Most women steer clear of weight lifting because it “apparently” bulks them up, is dangerous, detrimental to the joints and what not. The truth is that these are just horror stories that overshadow some really amazing benefits of weight lifting that women can reap. If you are also insecure and fearful about this strengthening workout, do not be. Listed here are 5 reasons why you should definitely pick those barbells up and start working out.
It is true that weight lifting benefits those who want a pumped up body. But, it offers more than just shirt-ripping shoulders. While most people do consider weightlifting as a means to add more muscle, when it is contrasted against cardiovascular exercise, it comes out as a better resolution for those wanting faster calorie burn. With weight training, your body becomes better at burning fat both during as well as after exercise.
As you gradually move towards a stronger, slightly more muscular build, you start to form into the perfect hourglass figure. Even though endurance exercises help you to lose weight faster, you do not really shrink to a size zero, but actually tone up with both fats as well as muscle in your body. And, no, this fat is not storage of repelling body mass.

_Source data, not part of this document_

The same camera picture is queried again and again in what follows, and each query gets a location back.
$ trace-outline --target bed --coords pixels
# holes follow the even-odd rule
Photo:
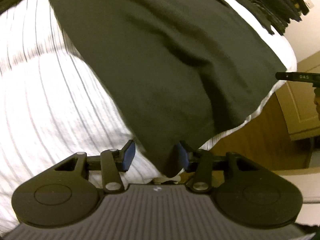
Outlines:
[[[225,0],[276,53],[289,72],[294,52],[284,36],[271,36],[235,0]],[[218,134],[202,148],[257,117],[277,82],[244,123]],[[49,0],[23,0],[0,16],[0,236],[18,225],[11,196],[23,182],[75,152],[98,155],[122,148],[133,138],[110,95],[57,22]],[[130,170],[120,174],[125,186],[161,177],[138,147]],[[101,187],[99,173],[89,178]]]

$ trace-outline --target cabinet door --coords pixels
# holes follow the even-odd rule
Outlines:
[[[320,52],[299,62],[298,71],[320,73]],[[320,135],[313,90],[311,83],[288,81],[276,92],[292,140]]]

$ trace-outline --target wooden floor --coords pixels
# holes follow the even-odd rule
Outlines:
[[[273,171],[303,169],[308,165],[310,142],[309,139],[290,140],[281,107],[274,94],[261,115],[220,140],[211,151],[215,155],[237,152]]]

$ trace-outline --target ribbed gray panel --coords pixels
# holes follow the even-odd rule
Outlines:
[[[188,192],[184,185],[131,185],[125,193],[106,196],[94,214],[75,225],[20,224],[5,240],[288,240],[302,235],[293,225],[240,226],[221,215],[209,196]]]

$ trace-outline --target white logo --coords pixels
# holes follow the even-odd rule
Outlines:
[[[161,188],[161,187],[154,187],[153,190],[156,191],[156,192],[158,192],[158,191],[161,191],[162,188]]]

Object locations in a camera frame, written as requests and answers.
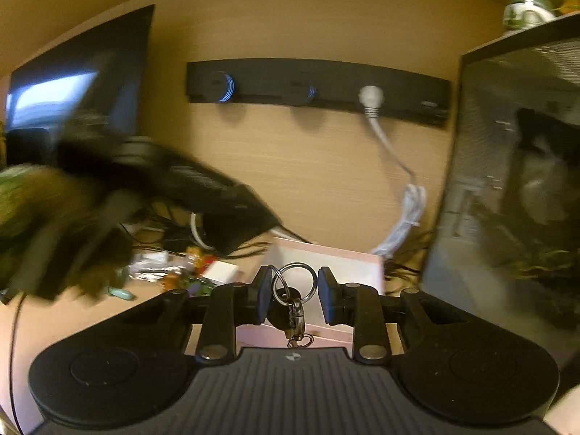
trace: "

Contractions of muscles everyday contribute to the total number of calories you burn overall on a single day. So, the more muscle contractions you have, the more calories you will burn. And, with increase in strength (that comes with more muscles contractions), your body will begin to start using calories effectively.

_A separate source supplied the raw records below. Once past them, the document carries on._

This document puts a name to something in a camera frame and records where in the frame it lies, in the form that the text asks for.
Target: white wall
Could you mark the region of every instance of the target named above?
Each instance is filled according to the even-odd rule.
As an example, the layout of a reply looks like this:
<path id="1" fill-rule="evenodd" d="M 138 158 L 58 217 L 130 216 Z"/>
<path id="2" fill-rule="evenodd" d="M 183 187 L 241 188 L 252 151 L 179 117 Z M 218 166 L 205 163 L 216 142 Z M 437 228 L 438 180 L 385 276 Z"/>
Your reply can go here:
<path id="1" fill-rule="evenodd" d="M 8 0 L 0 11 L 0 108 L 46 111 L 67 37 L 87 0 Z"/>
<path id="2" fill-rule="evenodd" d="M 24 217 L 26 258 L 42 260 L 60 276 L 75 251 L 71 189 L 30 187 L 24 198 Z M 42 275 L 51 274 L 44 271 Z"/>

Studies have proven time and again that strength training improves sleep quality. A study that was published in the International SportMed Journal suggests that morning resistance training or even high intensity training affects quality of sleep to a large extend; thus, lengthening time of sleep post training night. So, strength train to fall asleep faster, wake less often during the night and have deep sleep.
The American Heart Association recommends weight lifting as a safe exercise technique for those who are at risk of heart diseases. A study published in the Journal of Strength and Conditioning found that people who lift weight tend to have lower heart disease risk factors such as a large waist circumference, elevated blood pressure, high triglycerides, elevated blood glucose levels, etc.